The disease resolution noted in the present analysis is in line with the data reported in previous clinical studies. In particular, the treatment success (defined as absence of BOP) following combined surgical therapy was obtained in 60% (9/15) of the patients in the 7 years of clinical investigation [16]. Additionally, according to the results of the studies reporting on the composite treatment outcomes following surgical regenerative peri-implantitis therapy, treatment success was achieved in 35% (9/26) (treatment success defined as PD < 5 mm, absence of BOP/suppuration, no further bone loss) [17] to 51.1% (23/45) of the implants (treatment success defined as evidence of ≥ 25% bone fill, PD < 5 mm, BOP score ≤ 1) at 5 and 7 years of follow-up, respectively [18]. However, in this context, it should be realized that these studies used different criteria to define treatment success; hence, clinical outcomes cannot be compared directly.

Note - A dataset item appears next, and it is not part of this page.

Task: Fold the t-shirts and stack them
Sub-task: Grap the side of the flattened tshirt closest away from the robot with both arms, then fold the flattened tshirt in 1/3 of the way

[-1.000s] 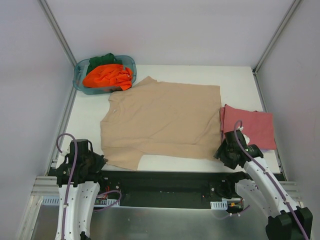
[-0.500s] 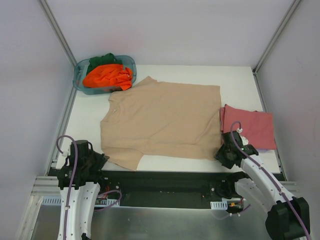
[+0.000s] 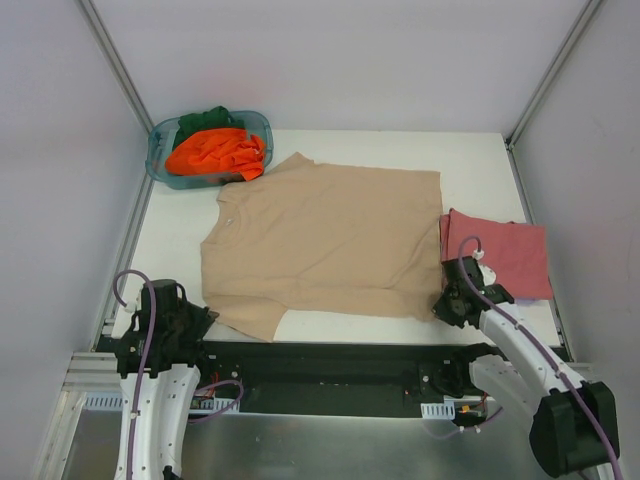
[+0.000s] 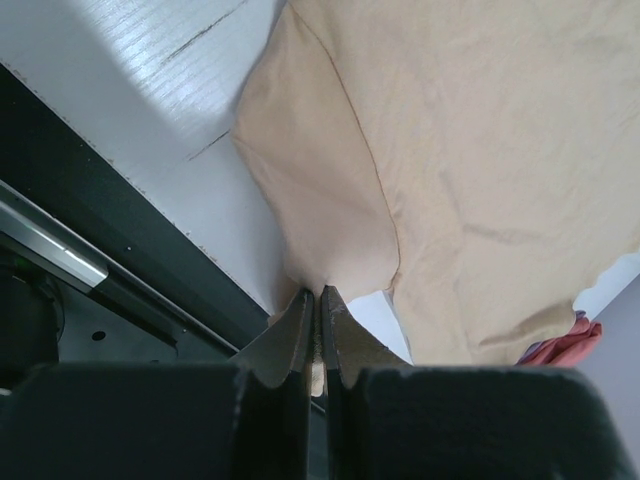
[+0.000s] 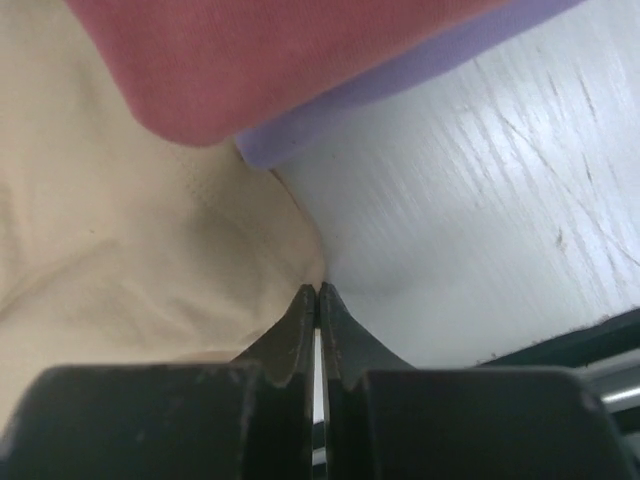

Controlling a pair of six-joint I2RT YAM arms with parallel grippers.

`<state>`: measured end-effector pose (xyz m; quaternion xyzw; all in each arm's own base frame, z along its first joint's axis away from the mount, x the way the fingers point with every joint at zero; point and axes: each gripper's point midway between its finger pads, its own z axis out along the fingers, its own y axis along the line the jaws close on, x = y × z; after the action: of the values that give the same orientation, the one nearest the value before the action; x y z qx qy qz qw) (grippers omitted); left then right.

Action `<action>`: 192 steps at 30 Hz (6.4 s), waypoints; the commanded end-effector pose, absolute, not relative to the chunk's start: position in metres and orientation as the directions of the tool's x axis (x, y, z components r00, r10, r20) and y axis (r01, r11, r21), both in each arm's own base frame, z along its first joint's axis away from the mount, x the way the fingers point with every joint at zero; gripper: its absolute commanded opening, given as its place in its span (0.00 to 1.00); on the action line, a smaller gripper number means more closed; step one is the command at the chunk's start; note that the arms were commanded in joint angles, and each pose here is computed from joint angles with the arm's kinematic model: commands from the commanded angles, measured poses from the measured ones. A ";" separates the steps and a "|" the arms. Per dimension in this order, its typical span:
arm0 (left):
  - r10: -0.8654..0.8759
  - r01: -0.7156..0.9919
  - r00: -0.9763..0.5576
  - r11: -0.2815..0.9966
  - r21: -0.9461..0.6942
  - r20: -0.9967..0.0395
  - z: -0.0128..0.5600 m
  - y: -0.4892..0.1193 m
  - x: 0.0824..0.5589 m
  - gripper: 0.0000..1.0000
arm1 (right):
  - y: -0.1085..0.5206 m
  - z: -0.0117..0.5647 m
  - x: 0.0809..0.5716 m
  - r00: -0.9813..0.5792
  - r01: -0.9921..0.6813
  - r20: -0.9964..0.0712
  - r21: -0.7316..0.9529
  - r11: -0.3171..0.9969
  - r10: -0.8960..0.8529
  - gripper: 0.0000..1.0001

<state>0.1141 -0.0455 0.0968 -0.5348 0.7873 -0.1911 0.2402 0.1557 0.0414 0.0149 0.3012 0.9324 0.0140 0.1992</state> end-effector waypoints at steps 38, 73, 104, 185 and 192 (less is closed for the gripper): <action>-0.927 -0.599 -0.304 0.364 -0.713 -0.219 0.157 -0.051 0.189 0.00 | 0.023 0.121 0.152 -0.760 0.485 -0.445 0.096 0.869 0.473 0.01; -0.619 -0.348 -0.662 0.753 -0.558 -0.422 0.120 -0.091 0.432 0.38 | 0.009 0.111 0.341 -0.711 0.500 -0.544 0.054 0.865 0.445 0.23; -0.716 -0.668 -0.651 0.698 -0.260 -0.250 0.009 -0.044 0.272 0.99 | 0.127 0.032 0.246 -0.955 0.065 -0.269 0.214 0.975 0.123 0.96; -0.130 -0.070 -0.984 0.910 -0.408 -0.123 0.050 -0.211 0.263 0.13 | 0.100 0.037 0.158 -0.932 0.134 -0.303 0.217 0.967 0.198 0.96; -0.126 -0.009 -0.962 0.902 -0.432 -0.241 0.083 -0.221 0.294 0.65 | 0.099 0.039 0.160 -0.930 0.134 -0.308 0.217 0.967 0.198 0.96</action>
<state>0.2698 -0.2151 0.0529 -0.0531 0.9735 -0.2077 0.0797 0.1583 0.1041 0.0329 0.0863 0.9780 0.1057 0.1580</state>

In the present study, mean BOP reduction ranged from 60.64 to 77.45% at the patient level and from 54.88 to 74.96% at the implant level, with no significant difference between the grafted and non-grafted implants sites. Slightly higher mean BOP reduction values, ranging from 75.5 to 90%, were indicated in the long-term (7 years) clinical investigations following regenerative surgical therapy of peri-implantitis [16, 17]. It is interesting to note that BOP reduction was found to be significantly influenced by the implant-surface characteristics [17]. This observation is in agreement with the data presented in a 3-year randomized controlled clinical trial, where superior treatment outcomes were noted for implants with non-modified surface implants compared to modified surfaces [11].
Serial posts:
- Abstract : Clinical outcomes following surgical treatment of peri-implantitis at grafted and non-grafted implant sites: a retrospective analysis
- Background : Clinical outcomes following surgical treatment of peri-implantitis at grafted and non-grafted implant sites: a retrospective analysis
- Methods : Clinical outcomes following surgical treatment of peri-implantitis at grafted and non-grafted implant sites: a retrospective analysis [1]

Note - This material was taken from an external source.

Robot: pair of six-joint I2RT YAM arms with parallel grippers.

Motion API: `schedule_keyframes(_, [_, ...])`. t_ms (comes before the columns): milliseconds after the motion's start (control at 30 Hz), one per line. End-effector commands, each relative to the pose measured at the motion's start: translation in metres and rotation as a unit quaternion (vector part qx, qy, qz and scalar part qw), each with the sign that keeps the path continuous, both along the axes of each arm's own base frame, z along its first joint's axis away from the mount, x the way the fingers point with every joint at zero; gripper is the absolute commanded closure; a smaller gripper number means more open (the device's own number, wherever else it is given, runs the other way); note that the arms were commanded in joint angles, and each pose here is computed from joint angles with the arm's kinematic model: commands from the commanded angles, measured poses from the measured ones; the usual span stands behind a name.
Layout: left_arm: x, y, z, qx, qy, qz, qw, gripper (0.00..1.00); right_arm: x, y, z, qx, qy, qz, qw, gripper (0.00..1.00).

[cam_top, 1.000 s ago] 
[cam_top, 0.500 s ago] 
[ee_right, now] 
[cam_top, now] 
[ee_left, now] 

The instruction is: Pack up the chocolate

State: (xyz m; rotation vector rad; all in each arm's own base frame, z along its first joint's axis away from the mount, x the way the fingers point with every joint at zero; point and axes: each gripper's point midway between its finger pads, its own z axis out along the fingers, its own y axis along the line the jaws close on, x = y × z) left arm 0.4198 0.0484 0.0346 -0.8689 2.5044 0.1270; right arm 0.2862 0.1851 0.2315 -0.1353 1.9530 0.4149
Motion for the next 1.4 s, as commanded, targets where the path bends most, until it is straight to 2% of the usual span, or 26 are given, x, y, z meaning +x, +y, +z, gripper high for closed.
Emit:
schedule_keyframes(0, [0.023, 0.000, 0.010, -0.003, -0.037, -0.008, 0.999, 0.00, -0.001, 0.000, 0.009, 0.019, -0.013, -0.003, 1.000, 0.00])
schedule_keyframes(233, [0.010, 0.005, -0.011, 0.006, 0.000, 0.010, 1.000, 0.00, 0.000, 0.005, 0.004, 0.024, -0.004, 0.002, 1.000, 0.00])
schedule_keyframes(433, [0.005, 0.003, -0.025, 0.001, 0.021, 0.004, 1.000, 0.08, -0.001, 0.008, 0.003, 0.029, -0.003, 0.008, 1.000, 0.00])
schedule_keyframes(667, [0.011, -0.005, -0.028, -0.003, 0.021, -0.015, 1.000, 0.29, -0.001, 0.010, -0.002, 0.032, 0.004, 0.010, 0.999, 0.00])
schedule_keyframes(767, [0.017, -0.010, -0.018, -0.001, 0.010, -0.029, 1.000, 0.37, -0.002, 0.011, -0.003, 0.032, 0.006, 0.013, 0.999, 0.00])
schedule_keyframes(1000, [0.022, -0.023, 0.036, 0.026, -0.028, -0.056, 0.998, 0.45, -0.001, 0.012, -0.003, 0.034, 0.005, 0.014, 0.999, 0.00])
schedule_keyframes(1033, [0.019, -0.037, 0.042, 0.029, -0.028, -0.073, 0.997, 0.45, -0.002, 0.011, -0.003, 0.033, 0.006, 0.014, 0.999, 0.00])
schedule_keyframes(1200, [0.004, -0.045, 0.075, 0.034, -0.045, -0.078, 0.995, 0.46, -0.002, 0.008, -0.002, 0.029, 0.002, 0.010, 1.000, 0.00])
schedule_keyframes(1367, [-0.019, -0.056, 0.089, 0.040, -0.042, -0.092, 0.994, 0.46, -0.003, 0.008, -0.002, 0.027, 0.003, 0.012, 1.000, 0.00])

- Methods : Clinical outcomes following surgical treatment of peri-implantitis at grafted and non-grafted implant sites: a retrospective analysis [2]
- Methods : Clinical outcomes following surgical treatment of peri-implantitis at grafted and non-grafted implant sites: a retrospective analysis [3]

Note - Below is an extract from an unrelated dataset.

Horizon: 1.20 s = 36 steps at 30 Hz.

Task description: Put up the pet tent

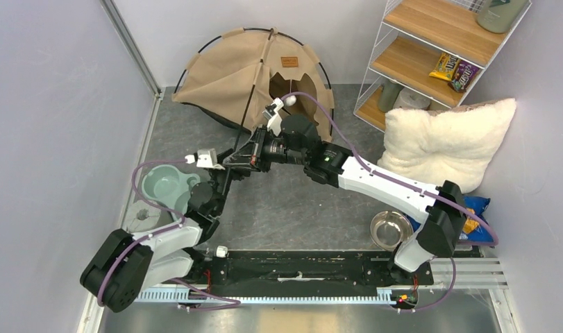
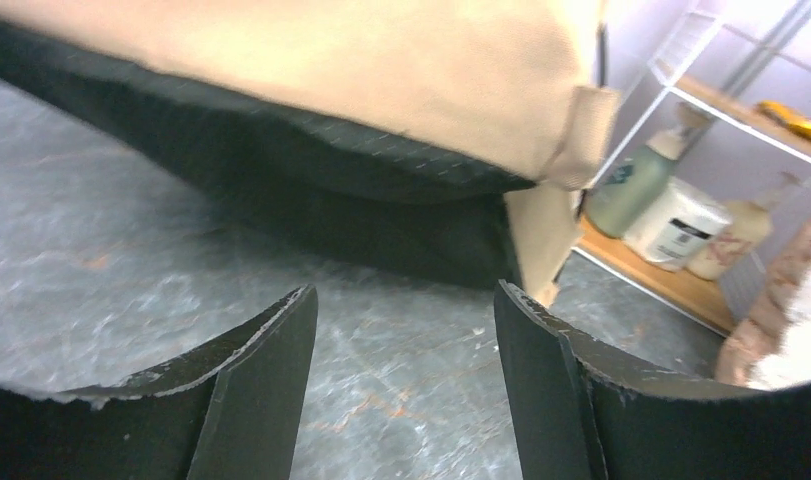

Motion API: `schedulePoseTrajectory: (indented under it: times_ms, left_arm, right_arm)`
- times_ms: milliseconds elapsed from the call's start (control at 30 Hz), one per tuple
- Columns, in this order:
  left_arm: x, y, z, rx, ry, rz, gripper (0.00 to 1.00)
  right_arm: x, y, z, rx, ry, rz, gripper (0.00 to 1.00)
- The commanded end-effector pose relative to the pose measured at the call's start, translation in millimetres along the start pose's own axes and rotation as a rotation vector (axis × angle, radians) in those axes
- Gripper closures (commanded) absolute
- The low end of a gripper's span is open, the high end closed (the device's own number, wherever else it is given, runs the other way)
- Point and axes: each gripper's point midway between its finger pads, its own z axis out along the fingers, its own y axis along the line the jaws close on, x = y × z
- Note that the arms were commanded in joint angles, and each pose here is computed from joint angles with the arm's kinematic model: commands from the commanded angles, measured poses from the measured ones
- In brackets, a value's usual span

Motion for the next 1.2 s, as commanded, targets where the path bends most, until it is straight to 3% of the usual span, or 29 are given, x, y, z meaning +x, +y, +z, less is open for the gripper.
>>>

- Results : Clinical outcomes following surgical treatment of peri-implantitis at grafted and non-grafted implant sites: a retrospective analysis [1]
- Results : Clinical outcomes following surgical treatment of peri-implantitis at grafted and non-grafted implant sites: a retrospective analysis [2]
- Discussion : Clinical outcomes following surgical treatment of peri-implantitis at grafted and non-grafted implant sites: a retrospective analysis [1]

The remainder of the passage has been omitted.